What is required |
Which lines of the entries contain the string "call"? Please find them and copy them.

....................

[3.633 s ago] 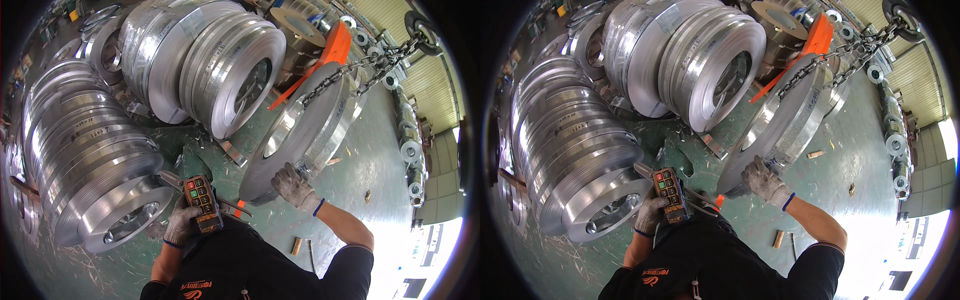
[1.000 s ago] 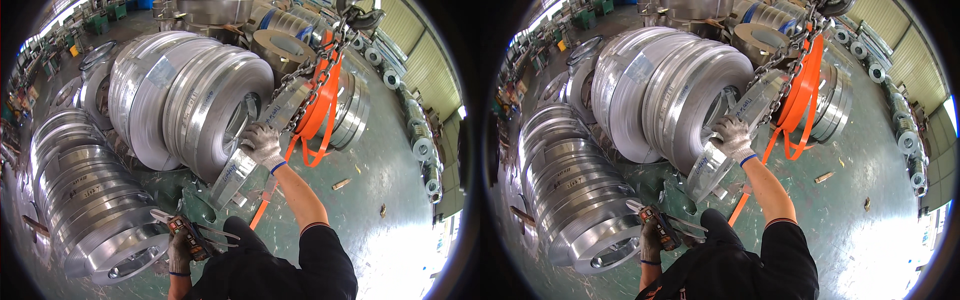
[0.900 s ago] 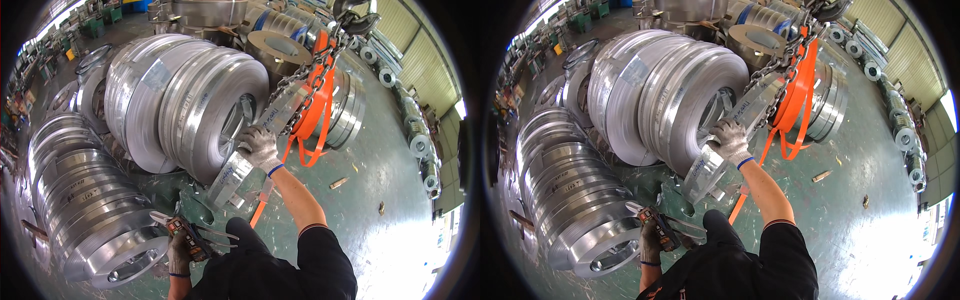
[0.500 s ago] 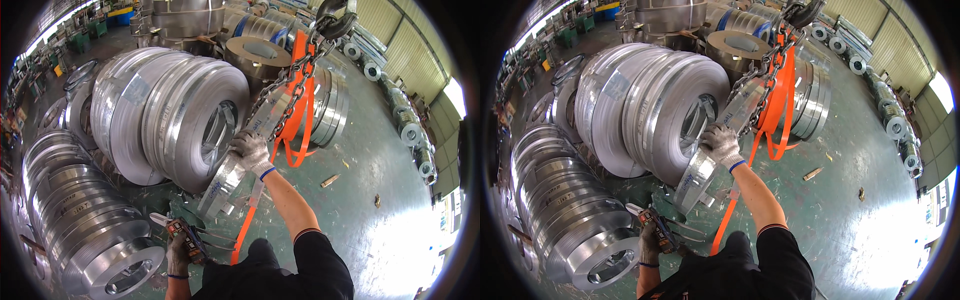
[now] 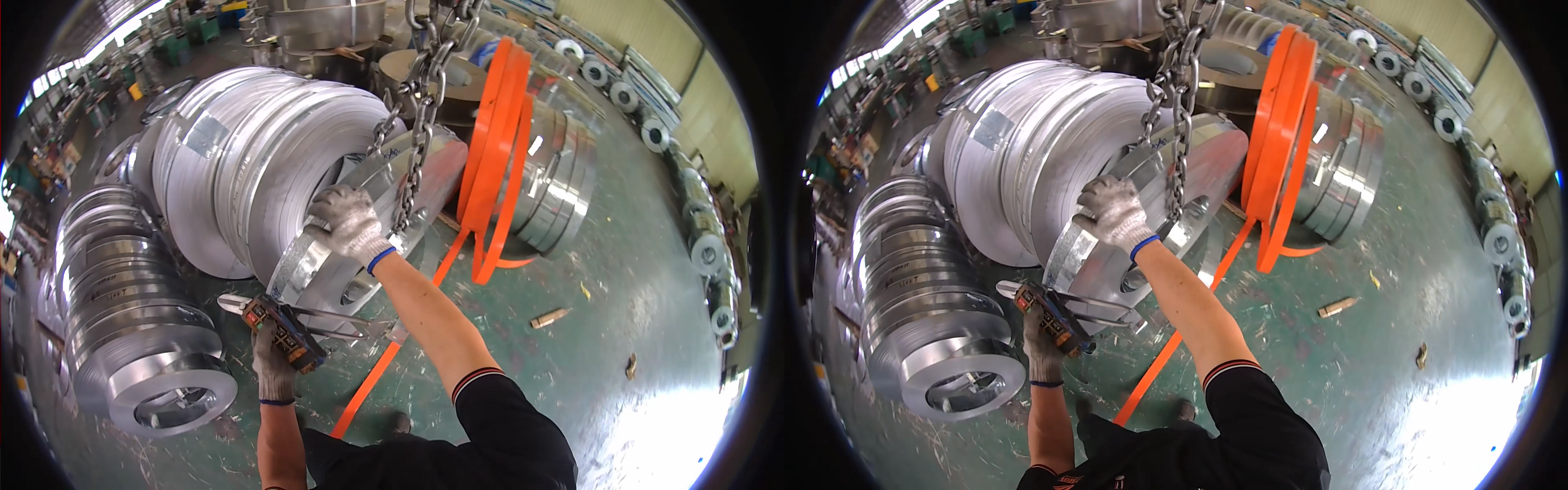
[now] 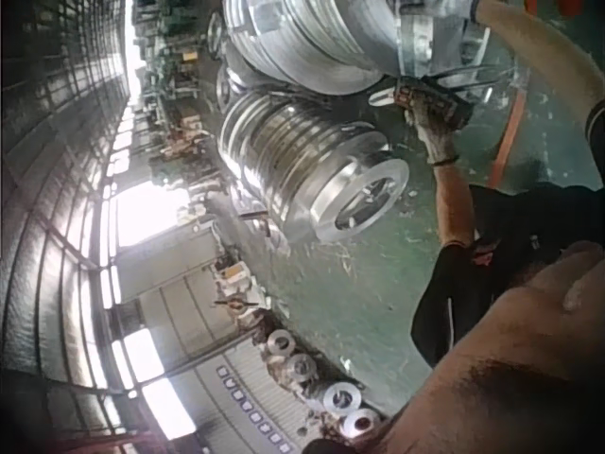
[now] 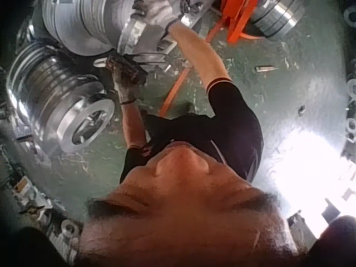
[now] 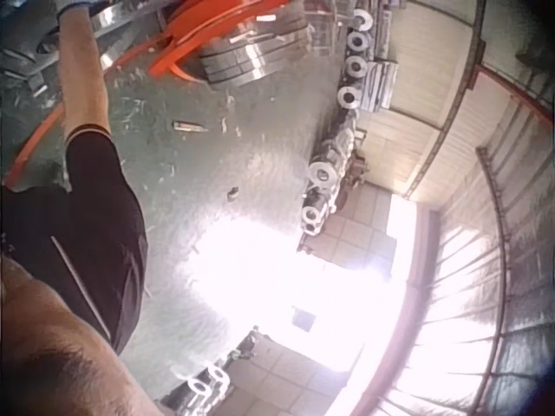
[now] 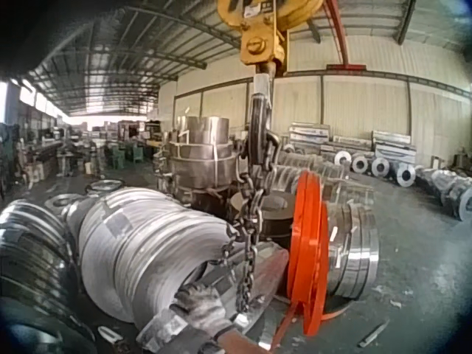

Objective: Operating an industrial overhead crane to lift, maneuver, and position heavy metal coils in a warehouse.

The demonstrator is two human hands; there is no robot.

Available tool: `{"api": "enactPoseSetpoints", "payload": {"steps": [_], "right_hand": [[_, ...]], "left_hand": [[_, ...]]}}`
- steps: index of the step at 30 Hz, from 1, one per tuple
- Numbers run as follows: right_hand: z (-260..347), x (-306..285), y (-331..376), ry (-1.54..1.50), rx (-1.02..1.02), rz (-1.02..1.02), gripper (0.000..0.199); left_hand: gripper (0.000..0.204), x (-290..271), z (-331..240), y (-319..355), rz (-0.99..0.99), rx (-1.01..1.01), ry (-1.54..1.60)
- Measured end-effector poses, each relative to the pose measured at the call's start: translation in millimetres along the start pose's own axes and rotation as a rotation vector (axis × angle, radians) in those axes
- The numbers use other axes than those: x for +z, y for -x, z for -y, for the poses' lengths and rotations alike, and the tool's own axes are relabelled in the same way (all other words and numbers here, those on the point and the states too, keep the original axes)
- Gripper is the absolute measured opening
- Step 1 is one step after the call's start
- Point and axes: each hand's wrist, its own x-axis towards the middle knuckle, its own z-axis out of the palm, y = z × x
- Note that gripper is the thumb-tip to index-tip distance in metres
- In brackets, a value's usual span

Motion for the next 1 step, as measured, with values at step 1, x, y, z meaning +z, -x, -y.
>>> {"api": "enactPoseSetpoints", "payload": {"steps": [1], "right_hand": [[-12.6, -13.9, -3.1, -0.027, 0.040, 0.058, 0.049]], "left_hand": [[0.047, 10.6, 6.3, 1.4, -0.011, 0.025, -0.001]]}}
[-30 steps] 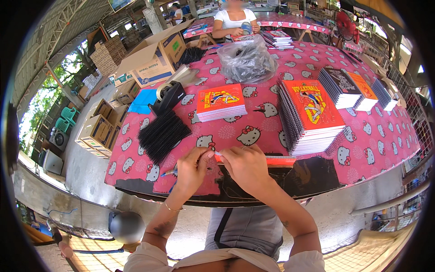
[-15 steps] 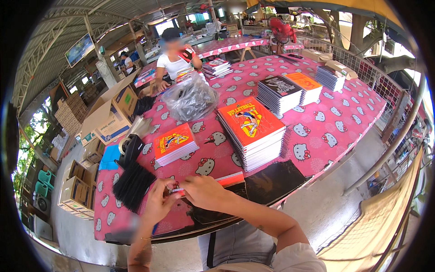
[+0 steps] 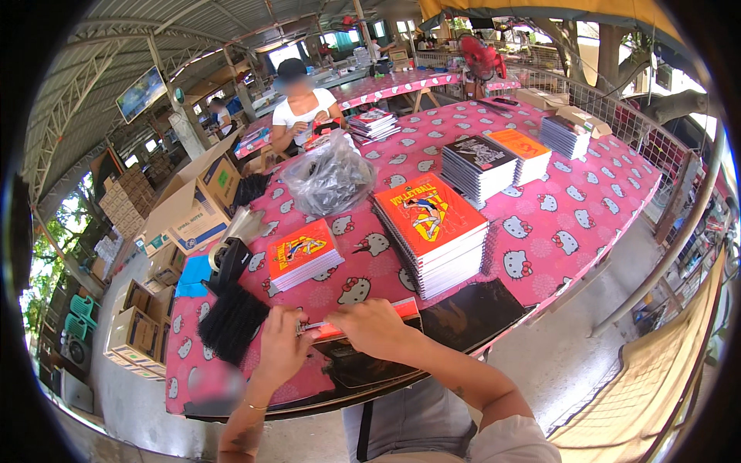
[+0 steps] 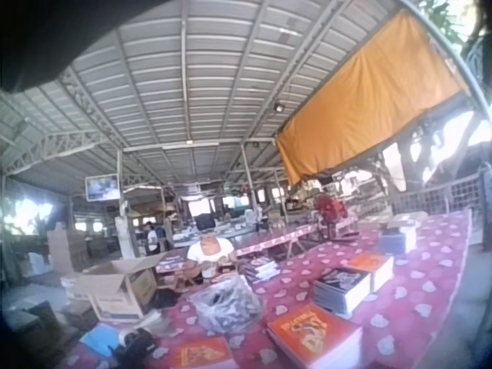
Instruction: The person assembles notebooks by sliding spiral bindings through the holes of paper stacks and then stacking the completed notebooks on the table.
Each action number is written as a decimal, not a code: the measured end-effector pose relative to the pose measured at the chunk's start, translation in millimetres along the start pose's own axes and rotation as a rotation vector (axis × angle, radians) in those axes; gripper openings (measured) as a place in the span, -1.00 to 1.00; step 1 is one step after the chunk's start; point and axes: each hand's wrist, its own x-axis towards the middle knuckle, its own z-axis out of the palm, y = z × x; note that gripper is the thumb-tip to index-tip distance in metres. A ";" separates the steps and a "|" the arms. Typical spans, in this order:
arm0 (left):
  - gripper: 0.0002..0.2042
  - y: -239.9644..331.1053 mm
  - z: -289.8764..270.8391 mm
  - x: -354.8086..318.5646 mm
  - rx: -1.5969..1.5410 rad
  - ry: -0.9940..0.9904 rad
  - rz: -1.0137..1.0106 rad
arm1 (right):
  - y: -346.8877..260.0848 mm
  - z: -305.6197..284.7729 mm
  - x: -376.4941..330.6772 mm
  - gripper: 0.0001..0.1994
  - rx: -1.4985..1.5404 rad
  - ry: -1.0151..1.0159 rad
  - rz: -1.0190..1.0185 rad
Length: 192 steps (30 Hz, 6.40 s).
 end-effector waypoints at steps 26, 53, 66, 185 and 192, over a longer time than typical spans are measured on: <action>-0.10 26.8 65.3 13.9 0.406 0.236 0.010 | 23.1 -14.7 -23.6 -0.76 -0.056 0.096 -0.011; -0.81 44.1 38.0 22.2 0.125 0.190 0.290 | 36.4 -39.1 -61.1 -0.17 0.525 0.335 0.230; -0.07 55.5 71.3 -28.7 0.305 0.015 0.210 | 43.0 52.5 -65.9 -0.78 0.948 0.529 0.371; -0.09 61.8 107.2 -29.4 0.162 0.138 0.294 | 38.2 37.4 -55.4 -0.69 0.846 0.229 0.148; -0.14 71.8 96.4 -15.2 0.100 0.187 0.324 | 41.7 42.2 -58.5 -0.62 0.817 0.184 0.187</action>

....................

Answer section |
- Measured end-effector poses, each relative to the pose measured at the call's start: translation in millimetres along the start pose's own axes and rotation as a rotation vector (axis × angle, radians) in those axes
- Step 1 is one step after the call's start

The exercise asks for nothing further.